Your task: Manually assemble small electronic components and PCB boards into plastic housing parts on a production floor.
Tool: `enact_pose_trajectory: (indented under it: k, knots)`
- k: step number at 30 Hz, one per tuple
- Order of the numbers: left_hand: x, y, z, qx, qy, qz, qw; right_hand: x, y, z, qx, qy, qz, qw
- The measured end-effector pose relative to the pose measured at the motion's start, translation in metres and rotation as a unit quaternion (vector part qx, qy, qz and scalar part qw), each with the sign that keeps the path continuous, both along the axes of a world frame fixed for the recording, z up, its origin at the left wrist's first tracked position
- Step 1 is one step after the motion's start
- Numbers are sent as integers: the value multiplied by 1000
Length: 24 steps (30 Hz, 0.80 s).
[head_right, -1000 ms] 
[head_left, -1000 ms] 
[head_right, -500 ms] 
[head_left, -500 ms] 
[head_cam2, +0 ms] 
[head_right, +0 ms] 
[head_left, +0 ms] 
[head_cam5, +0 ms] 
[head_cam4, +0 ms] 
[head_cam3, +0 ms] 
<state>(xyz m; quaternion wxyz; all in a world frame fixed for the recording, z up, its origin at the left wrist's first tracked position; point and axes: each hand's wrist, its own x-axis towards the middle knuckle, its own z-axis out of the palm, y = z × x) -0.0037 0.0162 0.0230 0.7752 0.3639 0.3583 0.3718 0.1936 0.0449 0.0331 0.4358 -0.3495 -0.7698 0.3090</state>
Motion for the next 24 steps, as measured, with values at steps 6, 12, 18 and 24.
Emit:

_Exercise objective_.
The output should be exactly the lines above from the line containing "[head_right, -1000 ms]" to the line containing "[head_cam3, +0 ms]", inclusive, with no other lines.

_Task answer_.
[head_right, -1000 ms] 
[head_left, -1000 ms] 
[head_right, -500 ms] 
[head_left, -500 ms] 
[head_cam2, +0 ms] 
[head_right, +0 ms] 
[head_left, +0 ms] 
[head_cam5, +0 ms] 
[head_cam4, +0 ms] 
[head_cam3, +0 ms] 

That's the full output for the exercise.